Android is one of the most popular operating systems (OS) for mobile environment in the world. Because of its popularity, Android is also the most targeted mobile OS by malware. Researchers have found that most of the Android malware uses repackaged apps as their preferred means to propagate into users’ devices. Therefore, repackaged apps not only infringe the copyright on the original apps but also threaten the health of the Android ecosystem. Thus, it is imperative to detect repackaged apps in various app markets so as to stop the spread of malware. Since adversaries can easily repackage malicious code into various benign apps, the detection of malware becomes more and more difficult.
Presently, various approaches have been developed to detect repackaged apps, ranging from similarity computation to runtime monitoring, and to supervised or unsupervised learning. In this project, we want to explore if sensors used by apps can give some insight into malware detection. We study a publicly available dataset of repackaged apps available at AndroZoo. There are several steps involved in the study, beginning with an exploratory analysis of repackaged apps that utilize innocuous sensors of the phone. Currently, we are working on this step, finding the difference between the sensors used by original apps and repackaged apps, and exploring other potential features that might be useful for the detection of repackaged applications. During the second half of this semester, we will 1) identify if the repackaged app is malware or not; 2)build a classifier to detect the repackaged malware if there is some pattern found during the exploratoryanalysis; 3) achieve other additional goals.
Contribution of our work is three-fold:
- We build a tool to extract the sensors actually used by an app, as opposed to the sensors mentioned in the Android manifest file but never used;
- We find evidence that the repackaged evasive malware utilize more senors than the original application;
- We further investigate the relationship between the repackaged apps using sensors and the authors. In particular, we study the authors’ generated repackaged apps and their sensor usage style
The following packages are required to decompile APKs and extract Java source code and xml files:
- dex2jar: download and extract dex2jar to the root folder where the folder of APKs is stored.

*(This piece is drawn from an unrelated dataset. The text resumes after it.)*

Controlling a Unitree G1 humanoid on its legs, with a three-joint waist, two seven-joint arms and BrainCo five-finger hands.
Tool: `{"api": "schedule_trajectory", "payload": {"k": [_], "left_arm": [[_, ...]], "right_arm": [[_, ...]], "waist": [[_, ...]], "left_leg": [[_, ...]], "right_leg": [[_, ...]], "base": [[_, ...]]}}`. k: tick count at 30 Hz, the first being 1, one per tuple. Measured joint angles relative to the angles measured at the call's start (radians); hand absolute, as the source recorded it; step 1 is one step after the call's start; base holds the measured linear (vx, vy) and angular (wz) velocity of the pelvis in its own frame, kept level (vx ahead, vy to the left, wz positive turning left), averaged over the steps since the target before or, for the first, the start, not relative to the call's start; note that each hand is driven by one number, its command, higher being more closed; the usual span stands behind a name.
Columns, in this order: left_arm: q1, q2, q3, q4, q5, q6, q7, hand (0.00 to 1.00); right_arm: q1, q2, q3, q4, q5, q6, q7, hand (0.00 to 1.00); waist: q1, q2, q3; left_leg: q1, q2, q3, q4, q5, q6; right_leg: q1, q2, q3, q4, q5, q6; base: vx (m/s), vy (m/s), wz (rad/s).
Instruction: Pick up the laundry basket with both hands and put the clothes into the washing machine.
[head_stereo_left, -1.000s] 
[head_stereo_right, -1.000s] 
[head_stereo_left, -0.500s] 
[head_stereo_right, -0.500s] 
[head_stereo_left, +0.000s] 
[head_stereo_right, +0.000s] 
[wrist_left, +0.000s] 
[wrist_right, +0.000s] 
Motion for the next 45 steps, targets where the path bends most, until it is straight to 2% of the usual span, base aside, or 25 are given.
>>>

- jd-cli: download the command line Java decompiler jd-cli to the root folder.
- apktool: download and install the latest version of apktool.
Now you are good to go! The decompilation pipeline is in Decompile_apk_v5.ipynb
Week 1 to 4
- Download dataset (APKs)
- Data Preprocessing
- Decompile APKs to java source code, smali files and AndroidManifest.xml file.
Pipeline: Decompile_apk_v5.ipynb - Gather sensor usage info from the dataset. Identify the apps that use sensor data.
Pipeline: Gather_Sensor-v4.ipynb - Calculate Jaccard Similarity and only keep the original-repackaged pairs that use sensor data.
Pipeline: Jaccard Similarity.ipynb - Extract uses-permisson (UP) and uses-features (UF) info from AndroidManifest.xml file.
Pipeline: FindUP_UF_v4.ipynb
- Decompile APKs to java source code, smali files and AndroidManifest.xml file.
Week 5
- Get authors of the apps.
Pipeline: get_author_v1.ipynb - Obtain all parts of data from each team member and combine separate files into one csv file.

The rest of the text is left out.